They still refuse to give me more hours because I get sick more often now because I can’t eat as much to keep myself healthy.
I am not even at a healthy weight to donate blood or plasma for extra cash, and even if I could it would not be sustainable for even a short time.
Last morning I had to tell my job I couldn’t work this one day because I needed to meet with my doctor, and I got verbally abused over the phone.
Shouted verbatim, “Every time you do this, you are screwing us” and not even letting me a chance to speak he says “Whatever I’m just going to take you off the schedule” threatening my fucking income when it’s already so low and they know I barely make enough to eat.
I try my best to come into work whenever I am physically able, and I work hard whenever I’m there. I literally constantly cover for other people including at different store departments, but now I just realize they’re taking advantage of me.
I already have another job as a manager in training at GameStop with a staff that actually respects and sees my value as a worker and person, with a promotion (that has a living wage) lined up once I get out of training and my friend who is the assistant manager over there leaves so I can fill his position.
I have been feeling a lot better at this job, but currently my hours are not a lot and inconsistent for now due to schedules being wonky right now.
With this extra job I have, I’ve been just thinking fuck it and tell the other job I quit without sending in a two weeks.
I of course plan to have another job lined up before I do this, but for the sake of my sanity and my integrity and pride as a human being, I really want to stick it to my old employers for just putting me through so much stress I didn’t need to.
I worked there for three years since I was in high school living on my own wage, so I think it’s about time.

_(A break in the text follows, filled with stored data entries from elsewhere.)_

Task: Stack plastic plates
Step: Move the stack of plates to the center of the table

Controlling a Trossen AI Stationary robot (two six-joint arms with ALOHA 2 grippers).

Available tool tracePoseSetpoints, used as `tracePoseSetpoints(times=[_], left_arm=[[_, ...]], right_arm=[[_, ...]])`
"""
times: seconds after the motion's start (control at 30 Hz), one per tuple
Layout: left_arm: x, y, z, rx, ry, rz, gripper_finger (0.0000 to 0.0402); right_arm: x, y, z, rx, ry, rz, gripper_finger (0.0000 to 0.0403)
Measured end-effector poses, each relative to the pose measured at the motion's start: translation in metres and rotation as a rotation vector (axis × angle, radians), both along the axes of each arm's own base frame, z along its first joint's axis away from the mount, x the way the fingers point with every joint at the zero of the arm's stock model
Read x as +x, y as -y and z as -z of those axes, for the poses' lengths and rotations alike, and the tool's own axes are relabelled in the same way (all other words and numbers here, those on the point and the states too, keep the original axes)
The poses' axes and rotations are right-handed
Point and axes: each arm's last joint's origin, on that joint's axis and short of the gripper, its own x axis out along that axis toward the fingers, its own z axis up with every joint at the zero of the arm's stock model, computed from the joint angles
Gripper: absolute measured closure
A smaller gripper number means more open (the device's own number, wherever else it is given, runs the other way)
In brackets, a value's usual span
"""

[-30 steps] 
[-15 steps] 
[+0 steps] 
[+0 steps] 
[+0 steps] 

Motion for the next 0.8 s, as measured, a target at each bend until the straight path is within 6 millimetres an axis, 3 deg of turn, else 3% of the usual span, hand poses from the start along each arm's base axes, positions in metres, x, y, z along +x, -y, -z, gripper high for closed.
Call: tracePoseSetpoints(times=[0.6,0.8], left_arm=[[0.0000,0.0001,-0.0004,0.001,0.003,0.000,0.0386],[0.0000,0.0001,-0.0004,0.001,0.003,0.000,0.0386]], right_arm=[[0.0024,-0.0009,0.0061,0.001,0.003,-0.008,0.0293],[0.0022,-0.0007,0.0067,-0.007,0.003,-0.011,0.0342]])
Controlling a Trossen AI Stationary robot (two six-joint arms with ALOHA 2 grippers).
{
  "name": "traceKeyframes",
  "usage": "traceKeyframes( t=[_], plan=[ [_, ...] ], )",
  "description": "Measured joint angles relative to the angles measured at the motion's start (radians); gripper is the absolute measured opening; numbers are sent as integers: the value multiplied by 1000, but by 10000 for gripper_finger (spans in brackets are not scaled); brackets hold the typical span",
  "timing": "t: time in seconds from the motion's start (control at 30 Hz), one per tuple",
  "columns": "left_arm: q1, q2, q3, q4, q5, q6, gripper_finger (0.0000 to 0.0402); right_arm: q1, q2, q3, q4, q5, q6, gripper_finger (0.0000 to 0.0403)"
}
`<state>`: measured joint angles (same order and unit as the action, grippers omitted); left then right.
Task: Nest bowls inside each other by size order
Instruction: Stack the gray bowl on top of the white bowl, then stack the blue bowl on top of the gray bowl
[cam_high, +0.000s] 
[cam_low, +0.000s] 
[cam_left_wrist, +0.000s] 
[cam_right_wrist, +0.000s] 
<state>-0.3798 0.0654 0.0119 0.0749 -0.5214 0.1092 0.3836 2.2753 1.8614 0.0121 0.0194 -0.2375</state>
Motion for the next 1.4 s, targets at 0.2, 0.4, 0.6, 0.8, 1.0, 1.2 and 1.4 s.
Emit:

I’m just not sure if it would be a good idea or not to just skip the two weeks. I just want to pull the bandaid off.
Tl;dr
I want to quit my retail job of three years without a 2-week notice after I get another job lined up because of the verbal abuse and mental drain my manager causes on me every day that I work there, but I’m not sure if it’s a smart decision as I’m worried about the consequences and if it will affect future opportunities.